__Task goal__: Going through the material below, output exactly the lines from the one containing "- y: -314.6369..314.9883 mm" through the one containing "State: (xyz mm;", and no pictures.
• • • • •
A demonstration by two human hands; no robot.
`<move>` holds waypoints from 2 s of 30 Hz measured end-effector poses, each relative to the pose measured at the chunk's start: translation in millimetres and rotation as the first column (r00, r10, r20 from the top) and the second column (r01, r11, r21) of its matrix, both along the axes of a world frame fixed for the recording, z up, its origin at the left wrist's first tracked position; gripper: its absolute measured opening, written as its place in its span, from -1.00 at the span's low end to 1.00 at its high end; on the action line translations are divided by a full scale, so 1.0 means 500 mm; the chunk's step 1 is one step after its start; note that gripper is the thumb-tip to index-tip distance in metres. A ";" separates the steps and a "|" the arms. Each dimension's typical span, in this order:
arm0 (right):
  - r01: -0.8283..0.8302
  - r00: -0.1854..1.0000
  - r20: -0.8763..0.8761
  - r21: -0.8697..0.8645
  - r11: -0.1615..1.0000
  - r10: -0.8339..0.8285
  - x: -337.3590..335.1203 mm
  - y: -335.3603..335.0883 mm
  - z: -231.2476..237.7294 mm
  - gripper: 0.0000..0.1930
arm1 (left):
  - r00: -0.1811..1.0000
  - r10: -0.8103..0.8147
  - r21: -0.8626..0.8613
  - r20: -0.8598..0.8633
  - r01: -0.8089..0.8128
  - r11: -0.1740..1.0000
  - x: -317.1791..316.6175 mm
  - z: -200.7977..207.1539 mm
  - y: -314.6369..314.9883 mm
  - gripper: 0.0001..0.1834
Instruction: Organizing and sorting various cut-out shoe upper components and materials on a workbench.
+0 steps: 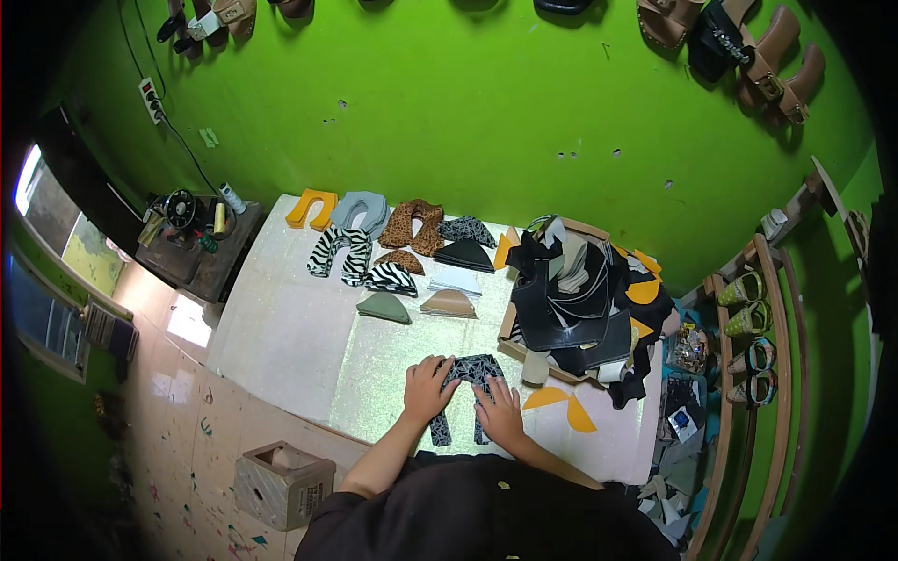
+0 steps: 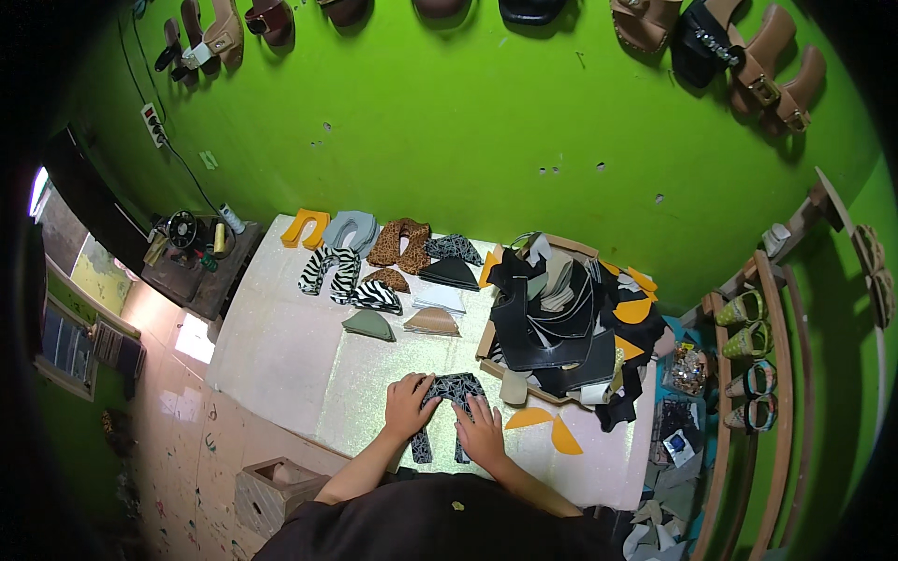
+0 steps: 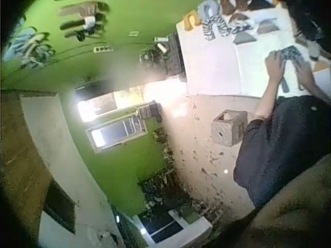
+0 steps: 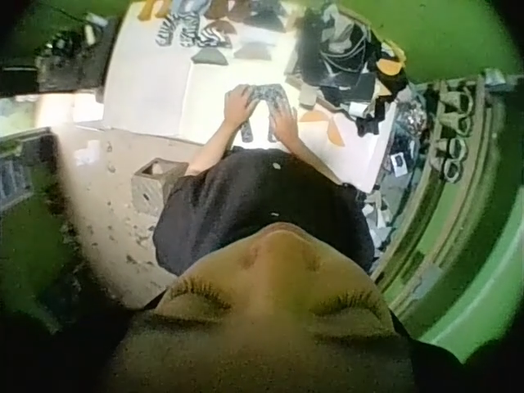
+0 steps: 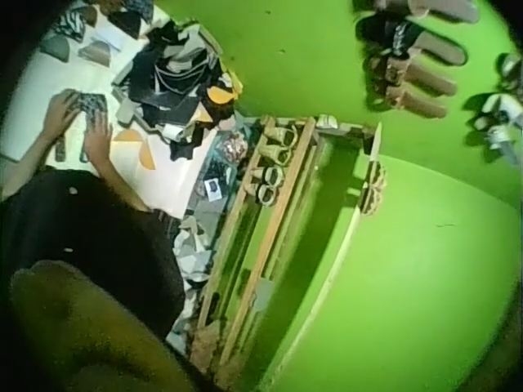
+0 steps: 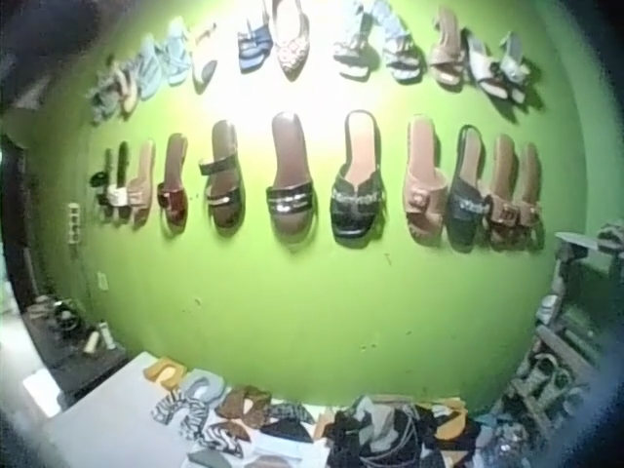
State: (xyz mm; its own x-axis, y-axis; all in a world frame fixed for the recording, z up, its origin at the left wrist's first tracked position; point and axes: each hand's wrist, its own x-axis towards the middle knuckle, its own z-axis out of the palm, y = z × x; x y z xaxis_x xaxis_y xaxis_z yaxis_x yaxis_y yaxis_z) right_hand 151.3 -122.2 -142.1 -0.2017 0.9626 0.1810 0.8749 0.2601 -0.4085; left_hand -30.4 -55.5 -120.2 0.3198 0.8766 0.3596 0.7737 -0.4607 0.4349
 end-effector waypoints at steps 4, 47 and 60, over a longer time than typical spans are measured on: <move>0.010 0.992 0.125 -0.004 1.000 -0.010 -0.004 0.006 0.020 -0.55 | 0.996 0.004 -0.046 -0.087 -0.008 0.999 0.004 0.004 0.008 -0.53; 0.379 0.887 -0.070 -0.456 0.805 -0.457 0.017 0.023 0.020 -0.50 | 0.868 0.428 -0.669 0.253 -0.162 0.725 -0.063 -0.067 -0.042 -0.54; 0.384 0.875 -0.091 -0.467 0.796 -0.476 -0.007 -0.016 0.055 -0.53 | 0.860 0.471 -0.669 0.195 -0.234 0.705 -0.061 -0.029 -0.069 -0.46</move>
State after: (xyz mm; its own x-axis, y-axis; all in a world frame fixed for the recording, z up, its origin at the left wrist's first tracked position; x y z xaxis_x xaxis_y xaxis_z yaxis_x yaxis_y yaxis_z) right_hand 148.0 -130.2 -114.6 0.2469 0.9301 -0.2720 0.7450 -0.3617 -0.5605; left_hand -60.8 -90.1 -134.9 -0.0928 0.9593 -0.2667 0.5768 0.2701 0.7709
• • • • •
__Solution for this task__:
  - y: -314.6369..314.9883 mm
  - gripper: 0.0001..0.1834
Instruction: Organizing and sorting various cut-out shoe upper components and materials on a workbench.
+0 steps: 
+0 steps: 
+0 steps: 
+0 steps: 
+0 steps: 
+0 steps: 
State: (xyz mm; its own x-axis, y-axis; all in a world frame fixed for the recording, z up, its origin at the left wrist's first tracked position; point and axes: each hand's wrist, its own x-axis towards the middle knuckle, its own z-axis out of the palm, y = z × x; x y z xaxis_x xaxis_y xaxis_z yaxis_x yaxis_y yaxis_z) right_hand 151.3 -122.2 -142.1 -0.2017 0.9626 0.1810 0.8749 0.2601 -0.4085; left_hand -30.4 -55.5 -120.2 0.3198 0.8766 0.3596 0.7737 -0.4607 0.4349

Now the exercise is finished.